Former Minneapolis police officer Mohamed Noor was sentenced Thursday to nearly five years in prison for the fatal shooting of an unarmed woman who called 911 to report that she thought she heard a sexual assault happening behind her home.
In April 2019, a jury took less than 12 hours to convict Noor, then 33, of third-degree murder and second-degree manslaughter for the July 2017 shooting death of 40-year-old Australian native Justine Ruszczyk Damond. He was sentenced to 12 ½ years in prison.
Last month, the Minneapolis Supreme Court overturned Noor’s third-degree murder conviction, leaving him to be sentenced only for the second-degree manslaughter case.
That sentencing came Thursday, as AP reports he was given 57 months in prison, the maximum he could receive under state guidelines. Noor has already been incarcerated for the last 29 months, so with this new ruling, he could be released from prison in June 2022, due to his good behavior behind bars.
“Mr. Noor, I am not surprised that you have been a model prisoner,” Judge Kathryn Quaintance said. “However, I do not know any authority that would make that grounds for reducing your sentence.”
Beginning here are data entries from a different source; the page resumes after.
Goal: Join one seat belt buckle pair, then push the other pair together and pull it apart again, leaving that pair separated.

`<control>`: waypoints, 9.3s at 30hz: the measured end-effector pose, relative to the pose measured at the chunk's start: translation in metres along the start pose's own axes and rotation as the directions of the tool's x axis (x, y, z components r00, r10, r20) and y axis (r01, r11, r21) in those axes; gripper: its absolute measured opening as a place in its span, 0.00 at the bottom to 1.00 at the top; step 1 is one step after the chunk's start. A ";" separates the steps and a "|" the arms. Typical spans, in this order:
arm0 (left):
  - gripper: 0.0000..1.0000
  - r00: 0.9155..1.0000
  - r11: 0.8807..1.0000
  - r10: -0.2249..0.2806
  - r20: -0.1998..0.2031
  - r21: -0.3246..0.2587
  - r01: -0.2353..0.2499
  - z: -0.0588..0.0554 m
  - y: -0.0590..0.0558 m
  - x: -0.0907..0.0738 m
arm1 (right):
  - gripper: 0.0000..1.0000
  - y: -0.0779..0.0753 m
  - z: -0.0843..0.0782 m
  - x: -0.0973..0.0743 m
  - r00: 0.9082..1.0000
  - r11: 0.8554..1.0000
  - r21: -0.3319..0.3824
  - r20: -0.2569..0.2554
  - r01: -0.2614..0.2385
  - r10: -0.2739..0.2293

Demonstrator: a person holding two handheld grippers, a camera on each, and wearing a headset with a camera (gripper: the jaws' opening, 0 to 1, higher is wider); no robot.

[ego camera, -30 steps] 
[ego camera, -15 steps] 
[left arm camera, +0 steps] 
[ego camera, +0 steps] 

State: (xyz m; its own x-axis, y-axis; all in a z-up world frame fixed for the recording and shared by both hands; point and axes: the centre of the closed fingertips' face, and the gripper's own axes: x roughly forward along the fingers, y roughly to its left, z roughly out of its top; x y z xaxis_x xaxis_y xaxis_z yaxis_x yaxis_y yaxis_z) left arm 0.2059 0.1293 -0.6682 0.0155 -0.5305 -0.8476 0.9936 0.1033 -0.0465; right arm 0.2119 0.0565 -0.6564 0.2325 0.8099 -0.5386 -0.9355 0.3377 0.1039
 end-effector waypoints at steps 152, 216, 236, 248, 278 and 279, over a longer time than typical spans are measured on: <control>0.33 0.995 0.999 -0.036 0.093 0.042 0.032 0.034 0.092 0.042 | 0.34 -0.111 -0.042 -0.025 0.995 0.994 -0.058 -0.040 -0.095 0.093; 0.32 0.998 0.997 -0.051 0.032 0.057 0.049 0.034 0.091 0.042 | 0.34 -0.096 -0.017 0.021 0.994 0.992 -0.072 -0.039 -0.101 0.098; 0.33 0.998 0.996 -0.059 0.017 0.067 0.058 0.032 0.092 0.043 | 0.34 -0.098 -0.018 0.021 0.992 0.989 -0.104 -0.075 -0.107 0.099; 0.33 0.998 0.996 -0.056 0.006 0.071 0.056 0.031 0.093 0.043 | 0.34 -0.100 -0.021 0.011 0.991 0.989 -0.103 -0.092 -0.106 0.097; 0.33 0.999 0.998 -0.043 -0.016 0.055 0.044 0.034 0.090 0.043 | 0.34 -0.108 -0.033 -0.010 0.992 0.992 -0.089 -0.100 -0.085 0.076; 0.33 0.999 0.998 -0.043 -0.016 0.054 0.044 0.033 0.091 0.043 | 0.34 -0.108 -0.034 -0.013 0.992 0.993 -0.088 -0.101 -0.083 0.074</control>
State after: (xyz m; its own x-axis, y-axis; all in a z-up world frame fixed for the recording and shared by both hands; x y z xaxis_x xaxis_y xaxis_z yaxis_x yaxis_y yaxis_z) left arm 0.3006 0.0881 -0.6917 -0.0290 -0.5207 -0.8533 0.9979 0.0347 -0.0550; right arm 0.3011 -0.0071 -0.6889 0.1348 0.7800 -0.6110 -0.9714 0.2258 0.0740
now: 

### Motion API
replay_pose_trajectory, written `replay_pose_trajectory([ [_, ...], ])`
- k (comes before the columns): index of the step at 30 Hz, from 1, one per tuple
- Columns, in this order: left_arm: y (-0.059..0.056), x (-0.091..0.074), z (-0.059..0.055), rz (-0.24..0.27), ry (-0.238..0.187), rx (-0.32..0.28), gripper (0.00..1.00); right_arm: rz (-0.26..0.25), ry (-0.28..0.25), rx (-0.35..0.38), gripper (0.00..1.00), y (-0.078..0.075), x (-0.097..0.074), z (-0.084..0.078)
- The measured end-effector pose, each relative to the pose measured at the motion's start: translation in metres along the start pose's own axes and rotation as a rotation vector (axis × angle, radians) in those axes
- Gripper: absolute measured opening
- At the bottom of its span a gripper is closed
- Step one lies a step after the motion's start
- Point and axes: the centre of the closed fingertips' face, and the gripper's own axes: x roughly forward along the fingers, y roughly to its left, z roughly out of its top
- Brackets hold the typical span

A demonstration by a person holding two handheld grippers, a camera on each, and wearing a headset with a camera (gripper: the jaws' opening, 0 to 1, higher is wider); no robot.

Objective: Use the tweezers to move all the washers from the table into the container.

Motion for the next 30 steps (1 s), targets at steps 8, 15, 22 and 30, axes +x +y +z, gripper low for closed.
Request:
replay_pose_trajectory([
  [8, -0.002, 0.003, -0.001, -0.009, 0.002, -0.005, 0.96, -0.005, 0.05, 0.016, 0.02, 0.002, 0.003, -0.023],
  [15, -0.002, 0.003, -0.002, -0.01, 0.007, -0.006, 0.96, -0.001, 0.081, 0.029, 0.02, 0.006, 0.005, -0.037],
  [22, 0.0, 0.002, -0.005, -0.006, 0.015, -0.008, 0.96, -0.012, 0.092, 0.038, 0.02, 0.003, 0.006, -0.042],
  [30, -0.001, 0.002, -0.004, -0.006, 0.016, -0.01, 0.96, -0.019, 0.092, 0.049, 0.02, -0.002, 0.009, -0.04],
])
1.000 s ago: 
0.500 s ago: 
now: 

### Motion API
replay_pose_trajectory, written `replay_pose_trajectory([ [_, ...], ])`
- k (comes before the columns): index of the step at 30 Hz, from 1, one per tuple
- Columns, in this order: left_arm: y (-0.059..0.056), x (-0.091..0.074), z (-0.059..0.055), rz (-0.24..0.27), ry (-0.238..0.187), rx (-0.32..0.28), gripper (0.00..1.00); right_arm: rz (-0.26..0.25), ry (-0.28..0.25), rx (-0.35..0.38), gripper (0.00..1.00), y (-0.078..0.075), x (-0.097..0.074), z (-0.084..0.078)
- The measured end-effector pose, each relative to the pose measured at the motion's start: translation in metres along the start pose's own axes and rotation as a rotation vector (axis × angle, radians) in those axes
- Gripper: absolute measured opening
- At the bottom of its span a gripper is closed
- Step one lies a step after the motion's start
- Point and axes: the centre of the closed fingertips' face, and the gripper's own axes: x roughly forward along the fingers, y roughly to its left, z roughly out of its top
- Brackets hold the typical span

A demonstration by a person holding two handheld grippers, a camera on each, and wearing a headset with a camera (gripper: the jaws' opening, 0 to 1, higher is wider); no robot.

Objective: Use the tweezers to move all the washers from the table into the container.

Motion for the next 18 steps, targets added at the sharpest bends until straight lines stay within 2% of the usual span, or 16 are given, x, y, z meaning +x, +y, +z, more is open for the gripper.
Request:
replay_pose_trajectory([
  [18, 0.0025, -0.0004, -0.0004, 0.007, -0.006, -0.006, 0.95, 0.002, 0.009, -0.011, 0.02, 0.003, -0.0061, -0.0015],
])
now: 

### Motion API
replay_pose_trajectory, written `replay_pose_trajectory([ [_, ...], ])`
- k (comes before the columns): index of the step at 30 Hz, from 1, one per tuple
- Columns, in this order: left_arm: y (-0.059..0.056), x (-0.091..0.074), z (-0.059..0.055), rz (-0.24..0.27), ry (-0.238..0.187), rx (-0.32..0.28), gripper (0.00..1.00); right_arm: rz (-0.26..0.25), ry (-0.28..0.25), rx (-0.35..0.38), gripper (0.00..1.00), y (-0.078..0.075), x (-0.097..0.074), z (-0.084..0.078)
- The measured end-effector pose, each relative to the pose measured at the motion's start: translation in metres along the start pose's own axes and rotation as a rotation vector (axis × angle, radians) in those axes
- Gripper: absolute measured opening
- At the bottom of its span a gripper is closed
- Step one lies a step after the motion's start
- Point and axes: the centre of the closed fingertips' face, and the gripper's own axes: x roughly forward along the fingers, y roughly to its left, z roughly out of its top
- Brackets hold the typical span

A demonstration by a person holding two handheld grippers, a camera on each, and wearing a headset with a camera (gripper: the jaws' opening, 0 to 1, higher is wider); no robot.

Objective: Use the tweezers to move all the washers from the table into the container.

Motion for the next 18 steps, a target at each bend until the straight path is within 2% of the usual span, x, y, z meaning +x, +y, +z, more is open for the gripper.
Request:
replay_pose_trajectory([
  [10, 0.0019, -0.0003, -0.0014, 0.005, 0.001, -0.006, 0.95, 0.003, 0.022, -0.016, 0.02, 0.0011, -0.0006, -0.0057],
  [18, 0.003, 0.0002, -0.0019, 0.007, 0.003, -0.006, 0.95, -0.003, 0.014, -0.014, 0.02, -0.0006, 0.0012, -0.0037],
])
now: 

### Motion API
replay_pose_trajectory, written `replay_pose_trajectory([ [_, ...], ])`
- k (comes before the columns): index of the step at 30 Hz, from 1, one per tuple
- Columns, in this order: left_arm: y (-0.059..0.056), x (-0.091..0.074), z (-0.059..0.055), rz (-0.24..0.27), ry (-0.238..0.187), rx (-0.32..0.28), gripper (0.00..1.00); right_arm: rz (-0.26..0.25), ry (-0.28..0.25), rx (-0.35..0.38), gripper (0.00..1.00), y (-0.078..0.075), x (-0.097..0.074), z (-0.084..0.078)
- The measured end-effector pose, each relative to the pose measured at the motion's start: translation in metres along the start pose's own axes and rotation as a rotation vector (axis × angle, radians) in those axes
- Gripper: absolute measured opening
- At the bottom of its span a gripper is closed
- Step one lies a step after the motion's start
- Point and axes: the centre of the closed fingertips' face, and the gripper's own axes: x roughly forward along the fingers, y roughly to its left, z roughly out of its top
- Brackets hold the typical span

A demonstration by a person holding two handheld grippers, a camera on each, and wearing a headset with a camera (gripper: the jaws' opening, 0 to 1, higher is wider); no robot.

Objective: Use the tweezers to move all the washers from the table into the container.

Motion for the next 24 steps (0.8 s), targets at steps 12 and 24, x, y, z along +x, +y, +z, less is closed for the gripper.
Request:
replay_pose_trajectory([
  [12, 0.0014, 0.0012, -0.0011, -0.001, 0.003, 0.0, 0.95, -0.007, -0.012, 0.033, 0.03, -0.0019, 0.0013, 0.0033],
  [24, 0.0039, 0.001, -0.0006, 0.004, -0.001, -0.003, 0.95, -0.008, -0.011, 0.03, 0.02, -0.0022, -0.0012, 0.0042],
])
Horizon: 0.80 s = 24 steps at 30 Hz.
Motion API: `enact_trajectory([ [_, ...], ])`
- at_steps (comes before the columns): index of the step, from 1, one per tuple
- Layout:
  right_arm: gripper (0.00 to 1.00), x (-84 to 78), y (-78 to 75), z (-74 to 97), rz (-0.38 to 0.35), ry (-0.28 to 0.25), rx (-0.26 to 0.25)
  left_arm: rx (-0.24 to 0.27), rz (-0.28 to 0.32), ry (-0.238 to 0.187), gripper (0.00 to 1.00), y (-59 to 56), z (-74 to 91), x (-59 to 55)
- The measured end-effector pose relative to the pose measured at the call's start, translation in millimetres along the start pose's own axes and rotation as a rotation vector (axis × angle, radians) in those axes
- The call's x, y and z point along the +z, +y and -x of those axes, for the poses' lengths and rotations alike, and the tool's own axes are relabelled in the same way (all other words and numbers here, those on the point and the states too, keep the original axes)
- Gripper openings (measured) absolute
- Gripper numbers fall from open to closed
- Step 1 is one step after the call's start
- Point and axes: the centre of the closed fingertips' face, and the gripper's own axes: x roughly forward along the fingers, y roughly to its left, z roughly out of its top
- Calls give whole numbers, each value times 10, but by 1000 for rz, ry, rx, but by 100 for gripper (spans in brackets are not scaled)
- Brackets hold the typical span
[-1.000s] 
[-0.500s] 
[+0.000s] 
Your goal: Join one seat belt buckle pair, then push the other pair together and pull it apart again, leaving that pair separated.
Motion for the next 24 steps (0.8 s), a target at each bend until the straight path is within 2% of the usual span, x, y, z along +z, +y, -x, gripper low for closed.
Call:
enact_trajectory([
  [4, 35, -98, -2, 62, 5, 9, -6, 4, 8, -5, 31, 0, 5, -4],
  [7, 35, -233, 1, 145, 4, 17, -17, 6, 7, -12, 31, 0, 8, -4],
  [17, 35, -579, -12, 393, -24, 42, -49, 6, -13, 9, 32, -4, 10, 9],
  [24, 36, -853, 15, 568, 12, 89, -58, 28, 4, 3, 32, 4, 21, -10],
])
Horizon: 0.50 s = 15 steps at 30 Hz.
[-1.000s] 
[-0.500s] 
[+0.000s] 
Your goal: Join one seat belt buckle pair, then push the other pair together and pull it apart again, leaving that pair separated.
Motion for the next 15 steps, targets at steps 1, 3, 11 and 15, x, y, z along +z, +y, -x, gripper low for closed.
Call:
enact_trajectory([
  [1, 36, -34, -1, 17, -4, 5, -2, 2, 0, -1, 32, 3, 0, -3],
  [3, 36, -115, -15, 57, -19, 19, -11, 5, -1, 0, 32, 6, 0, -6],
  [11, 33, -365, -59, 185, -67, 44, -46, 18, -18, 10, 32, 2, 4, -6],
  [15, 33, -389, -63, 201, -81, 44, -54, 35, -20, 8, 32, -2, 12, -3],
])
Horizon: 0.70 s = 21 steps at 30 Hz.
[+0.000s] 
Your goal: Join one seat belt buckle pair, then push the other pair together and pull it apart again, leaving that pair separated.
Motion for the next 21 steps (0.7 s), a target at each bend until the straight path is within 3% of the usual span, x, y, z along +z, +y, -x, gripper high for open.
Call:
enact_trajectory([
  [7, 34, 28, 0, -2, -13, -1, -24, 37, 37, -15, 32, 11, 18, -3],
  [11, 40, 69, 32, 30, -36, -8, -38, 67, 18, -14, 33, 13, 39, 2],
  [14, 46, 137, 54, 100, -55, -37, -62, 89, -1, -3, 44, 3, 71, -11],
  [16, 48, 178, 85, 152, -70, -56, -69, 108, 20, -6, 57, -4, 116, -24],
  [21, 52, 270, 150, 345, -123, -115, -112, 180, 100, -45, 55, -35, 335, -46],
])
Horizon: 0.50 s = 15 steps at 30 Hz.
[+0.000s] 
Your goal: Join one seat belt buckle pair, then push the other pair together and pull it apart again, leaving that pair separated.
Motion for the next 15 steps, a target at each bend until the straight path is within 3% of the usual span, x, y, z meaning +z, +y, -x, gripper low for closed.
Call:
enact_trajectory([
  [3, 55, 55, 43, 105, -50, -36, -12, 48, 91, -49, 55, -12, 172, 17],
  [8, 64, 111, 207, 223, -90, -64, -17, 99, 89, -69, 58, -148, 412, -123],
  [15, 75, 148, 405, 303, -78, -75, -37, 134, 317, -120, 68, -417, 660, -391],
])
“She cited Noor ‘shooting across the nose of your partner’ and endangering others the night of the shooting to hand down the stiffest sentence she could, AP reports.
The case carried its own special racial tensions as Damond was white, and Noor is a Somali American. Tensions were already high over previous shootings where the officers doing the shooting were white and the victims were Black.
Activists had long called for police to be held accountable in these shootings, and as AP notes, many questioned if Noor was being treated differently because he is Black.
Noor testified at his 2019 trial that he and his partner were driving slowly in an alley when a loud bang on their police SUV made him fear for their lives. He said he saw a woman appear at the partner’s driver’s side window and raise her right arm before he fired a shot from the passenger seat to stop what he thought was a threat.
Damond’s family received a $20 million settlement from the city of Minneapolis. It was touted as the largest settlement in city history related to police violence until the $27 million granted to George Floyd’s family just as Derek Chauvin was set to go to trial.
Chauvin was convicted of second-degree murder in Floyd’s death and sentenced to 22 ½ years in prison.